REVIEW: Film Critic Victoria Alexander | [usr 3]
I always say that it is ok for Critics to have a bias when we walk into a theater, a good movie will be good regardless of your initial opinion, a truly great movie has the ability to turn you into a fan and change your mood. To make glad you dragged yourself out to the theater. Yeah, I know people are whining and complaining about Transformers, but are people complaining about the movie or just projecting their irrational hatred and jealousy of Michael Bay onto the film? He knows his audience and delivers everything a fan of this franchise could want and more.

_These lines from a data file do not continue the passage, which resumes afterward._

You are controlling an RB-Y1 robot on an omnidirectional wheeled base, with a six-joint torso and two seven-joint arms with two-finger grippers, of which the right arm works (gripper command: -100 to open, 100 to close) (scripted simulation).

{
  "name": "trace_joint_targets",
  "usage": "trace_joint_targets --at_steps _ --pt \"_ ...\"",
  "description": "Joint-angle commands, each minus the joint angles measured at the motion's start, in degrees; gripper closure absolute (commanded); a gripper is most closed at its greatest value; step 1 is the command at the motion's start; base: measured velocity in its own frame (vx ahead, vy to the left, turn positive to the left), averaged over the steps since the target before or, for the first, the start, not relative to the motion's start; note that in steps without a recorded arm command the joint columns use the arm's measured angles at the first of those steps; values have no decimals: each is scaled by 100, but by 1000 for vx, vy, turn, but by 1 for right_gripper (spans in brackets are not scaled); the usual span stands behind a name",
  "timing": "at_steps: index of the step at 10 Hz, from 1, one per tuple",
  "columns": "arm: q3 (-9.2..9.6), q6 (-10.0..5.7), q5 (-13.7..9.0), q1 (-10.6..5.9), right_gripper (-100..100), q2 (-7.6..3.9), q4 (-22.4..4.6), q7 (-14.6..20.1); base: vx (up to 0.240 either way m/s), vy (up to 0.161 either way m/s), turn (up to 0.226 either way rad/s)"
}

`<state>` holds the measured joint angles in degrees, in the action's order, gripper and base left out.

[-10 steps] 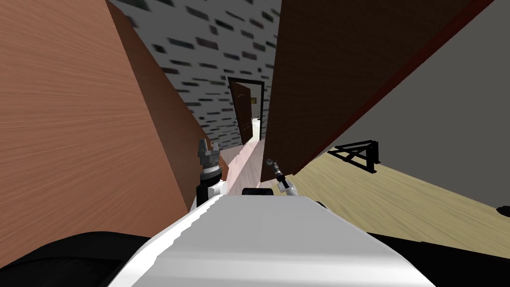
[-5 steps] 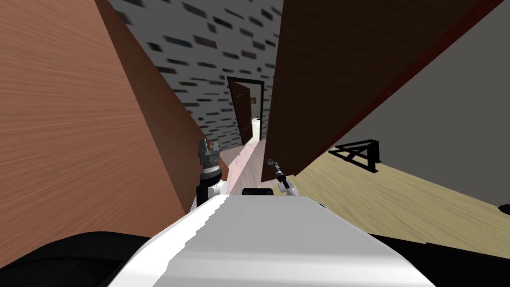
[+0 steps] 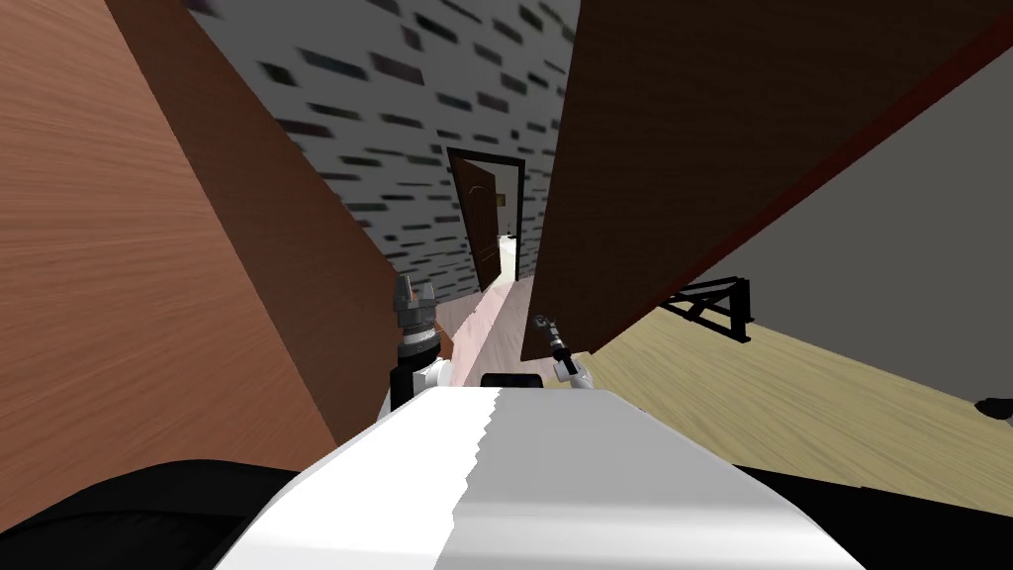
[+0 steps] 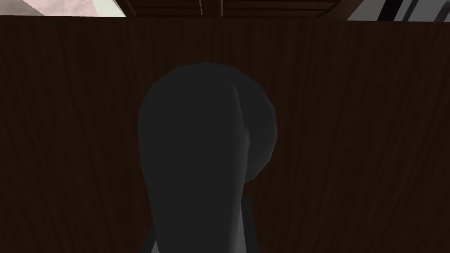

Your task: Push the door open

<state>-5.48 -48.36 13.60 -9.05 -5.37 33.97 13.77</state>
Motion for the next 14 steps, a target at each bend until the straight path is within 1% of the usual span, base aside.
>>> trace_joint_targets --at_steps 1,4,7,8,9,10,14 --pt "-145 17 -109 -78 100 -43 -10 -78 190 121 -53" --pt "-323 67 -251 -82 100 -22 -27 -212 177 143 -65" --pt "-467 108 -367 -86 100 0 -40 -319 160 106 -52" --pt "-494 116 -388 -87 100 5 -43 -339 148 81 -42" --pt "-487 136 -374 -46 100 -17 -24 -323 64 23 -23" --pt "-573 137 -429 -50 100 -40 -25 -363 127 19 -40" --pt "-728 144 -529 -41 100 -61 -33 -437 174 58 -44"
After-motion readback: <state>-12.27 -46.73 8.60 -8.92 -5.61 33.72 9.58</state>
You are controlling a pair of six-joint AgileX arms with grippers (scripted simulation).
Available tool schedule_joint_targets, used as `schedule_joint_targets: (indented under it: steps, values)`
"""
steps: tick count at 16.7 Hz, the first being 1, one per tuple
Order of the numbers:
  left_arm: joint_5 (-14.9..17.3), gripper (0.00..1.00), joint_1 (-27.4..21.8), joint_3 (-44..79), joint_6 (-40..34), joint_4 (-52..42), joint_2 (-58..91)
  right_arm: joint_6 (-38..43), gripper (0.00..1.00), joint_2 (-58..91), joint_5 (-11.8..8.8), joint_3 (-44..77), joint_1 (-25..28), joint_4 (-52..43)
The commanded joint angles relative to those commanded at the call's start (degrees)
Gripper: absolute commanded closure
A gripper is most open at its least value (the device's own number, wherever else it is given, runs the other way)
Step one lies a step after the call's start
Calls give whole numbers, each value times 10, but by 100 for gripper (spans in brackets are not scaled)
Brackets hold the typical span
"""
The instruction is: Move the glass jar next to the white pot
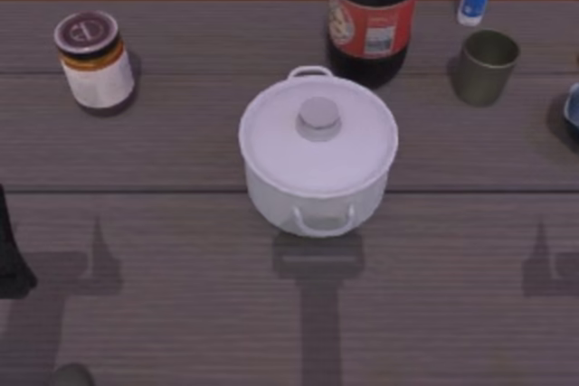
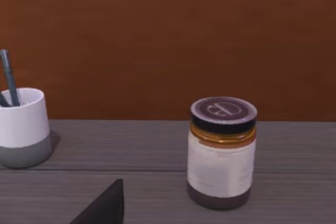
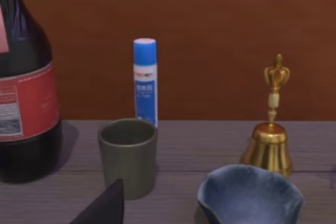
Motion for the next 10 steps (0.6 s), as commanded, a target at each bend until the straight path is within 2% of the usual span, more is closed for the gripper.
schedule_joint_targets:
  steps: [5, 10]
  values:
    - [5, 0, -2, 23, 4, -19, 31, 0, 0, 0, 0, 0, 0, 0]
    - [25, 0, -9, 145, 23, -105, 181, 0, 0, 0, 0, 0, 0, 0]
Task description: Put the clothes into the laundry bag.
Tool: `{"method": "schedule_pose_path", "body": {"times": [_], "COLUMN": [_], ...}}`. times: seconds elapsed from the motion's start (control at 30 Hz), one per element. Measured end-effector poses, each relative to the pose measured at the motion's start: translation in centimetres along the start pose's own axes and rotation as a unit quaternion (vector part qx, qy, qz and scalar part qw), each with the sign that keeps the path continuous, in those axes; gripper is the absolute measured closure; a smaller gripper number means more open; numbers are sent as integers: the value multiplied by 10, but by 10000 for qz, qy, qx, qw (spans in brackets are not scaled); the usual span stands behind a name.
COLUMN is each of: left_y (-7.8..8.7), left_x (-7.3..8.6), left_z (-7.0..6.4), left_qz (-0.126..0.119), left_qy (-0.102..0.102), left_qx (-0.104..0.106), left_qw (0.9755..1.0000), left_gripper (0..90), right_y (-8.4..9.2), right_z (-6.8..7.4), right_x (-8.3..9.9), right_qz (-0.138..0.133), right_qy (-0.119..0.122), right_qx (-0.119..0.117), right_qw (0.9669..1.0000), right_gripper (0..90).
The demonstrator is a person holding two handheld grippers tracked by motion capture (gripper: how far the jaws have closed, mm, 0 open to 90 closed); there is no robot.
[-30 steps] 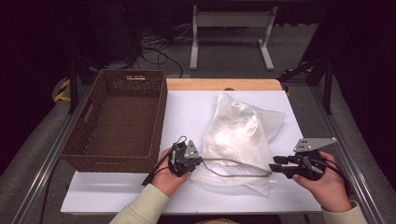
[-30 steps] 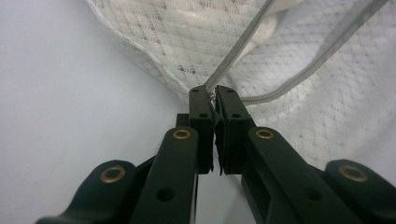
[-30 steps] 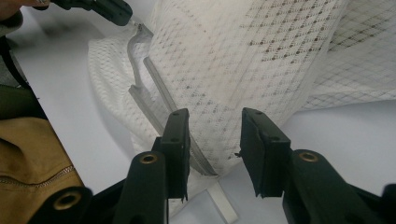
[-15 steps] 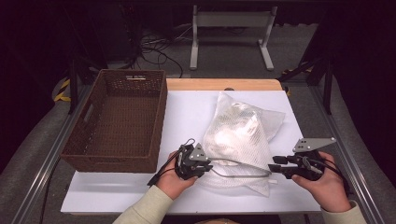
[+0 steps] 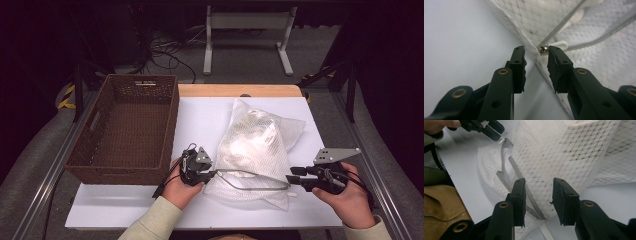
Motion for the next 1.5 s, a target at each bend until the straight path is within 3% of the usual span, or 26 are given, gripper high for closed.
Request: {"method": "schedule_pose_path", "body": {"times": [0.13, 0.33, 0.4, 0.5, 0.53, 0.57, 0.73, 1.0, 1.2, 1.37, 1.5], "left_y": [-7, -11, -12, -11, -11, -11, -3, 20, 31, 37, 40], "left_x": [2, -1, -2, -2, -2, -1, -2, -8, -9, -8, -8], "left_z": [-3, -2, -3, -5, -5, -5, -6, -9, -20, -35, -45], "left_qz": [155, 1, -59, -80, -62, -54, -114, -555, -699, -775, -820], "left_qy": [-12, -141, -201, -300, -322, -364, -409, -266, -252, -337, -399], "left_qx": [111, 100, 155, 288, 332, 294, 202, 210, 465, 672, 758], "left_qw": [9998, 9999, 9997, 9991, 9989, 9989, 9989, 9979, 9962, 9942, 9929], "left_gripper": [591, 521, 570, 725, 825, 862, 882, 887, 890, 890, 889], "right_y": [0, -1, -1, -3, -3, -3, -7, -21, -42, -60, -76], "right_z": [-1, 0, 1, 2, 3, 4, 8, 25, 41, 53, 60], "right_x": [0, -1, -1, -2, -3, -3, -7, -19, -27, -31, -30], "right_qz": [-1, -18, -26, -34, -38, -40, -71, -187, -179, -61, 91], "right_qy": [1, 31, 52, 76, 94, 106, 178, 372, 338, 439, 386], "right_qx": [2, -5, -17, -29, -38, -39, -82, -268, -572, -730, -853], "right_qw": [10000, 10000, 10000, 10000, 9999, 9999, 9998, 9988, 9976, 9963, 9956], "right_gripper": [628, 623, 621, 620, 620, 620, 622, 639, 676, 682, 695]}}
Point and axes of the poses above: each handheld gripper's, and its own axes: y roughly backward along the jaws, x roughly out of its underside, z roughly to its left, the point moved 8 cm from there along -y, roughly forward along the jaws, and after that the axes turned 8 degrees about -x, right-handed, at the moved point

As someone who thinks Michael Bay gets unfairly slammed by critics I’m fairly ambivalent about his Transformers series. I was always more into GI: Joe than Hasbro’s weird robot franchise. I never understood it’s popularity and after three movies still can’t tell much of a difference between the Robots, Autobots, and Decepticons. When I heard Transformers: Age of Extinction was a gasp worth 165 mins, I’ll admit, I had zero desire to see it. Imagine my surprise when I walked out absolutely loving the hell out of this movie!
One of my concerns walking into the film was that it had the smell of complete reboot written all over it. When you destroy a major city, there should be some form of repercussion. In the first GI Joe film, Cobra destroyed a large chunk of England, but it wasn’t even mentioned or touched on in the sequel. I love that Transformers film doesn’t ignore the events that happened at the end of the last one and that the war and destruction of Chicago is the catalyst for everything that happens in this movie. I kind of hope Batman Vs. Superman goes this route.
Taking place five years after the last film, the Government has had enough of Aliens of all stripes and has declared “war” on all Transformers. The CIA has a special taskforce assigned to track down any rogue Autobots and Decepticons. The lead black ops guy James Savoy (Titus Welliver) is in the game because his sister was killed in the battle of Chicago. He has zero tolerance for the Transformers and even less for humans like Cade Yeager (Mark Wahlberg) that helps them.
Savoy’s boss is CIA mystery man Harold Attinger (Kelsey Grammer) whose ace in the hole is a Alien bounty hunter who was hired by some unseen creator to capture Optimus Prime. Savoy has no allegiance, his grand scheme is to capture Optimus so the bounty hunter will give him “the seed” that he can then sell to businessman scientist Joshua Joyce (Stanley Tucci). Joyce’s goal is to use the seed to build his own army of Transformers.
The story works, but even at over 2 ½ hours, it felt like certain plot threads were dropped, namely everything having to do with the Dinobots – these giant prehistoric Transformers that are shaped like Dinosaurs, and it clumsily tried to layer in seeds for the inevitable trilogy by telling us that the Autobots were created for another purpose and rebelled against some mysterious maker.
I know many people complained about the human element in the previous Transformer films, but I actually liked Shia and the gang a lot more than the Robots. Here I think the length of the film gives the audience and the human characters a chance to breath. Yeah they are cardboard cutouts, but for the most part they work pretty well within the context of this movie.
As expected with any Bay film, this one is beautifully shot and gives you big sense of scale and all the action did have a sense of weightiness to it. This thing is stunning on a big iMax screen and probably one of the most immersive 3D experiences I’ve had at a theater in a long time. The other films sacrificed character for action, this one almost goes in the opposite direction sacrificing action for character work.
I liked the humans in the first three films and I liked them again here. This time out I thought bay did a better job with giving the Autobots a bit more of a personality and I still think Optimus comes across as a preachy douchebag. But I loved that this time out the Autobots weren’t blindly following the humans, they felt duty bound to help Yeager, his daughter Tessa (Nicola Peltz) and her boyfriend Shane (Jack Reynor). Many will gripe about how Tessa was portrayed, but I think Nicola did a nice job with the material given.
Apparently these days all movies have to be dark, grim, joyless, and not allowed to be fun just for the sake of entertaining an audience. I loved every moment of this big, dumb, over the top extravaganza. Transformers: Age of Extinction is the type of film that brings back that sense of awe inspiring wonder and is why we go to the movies.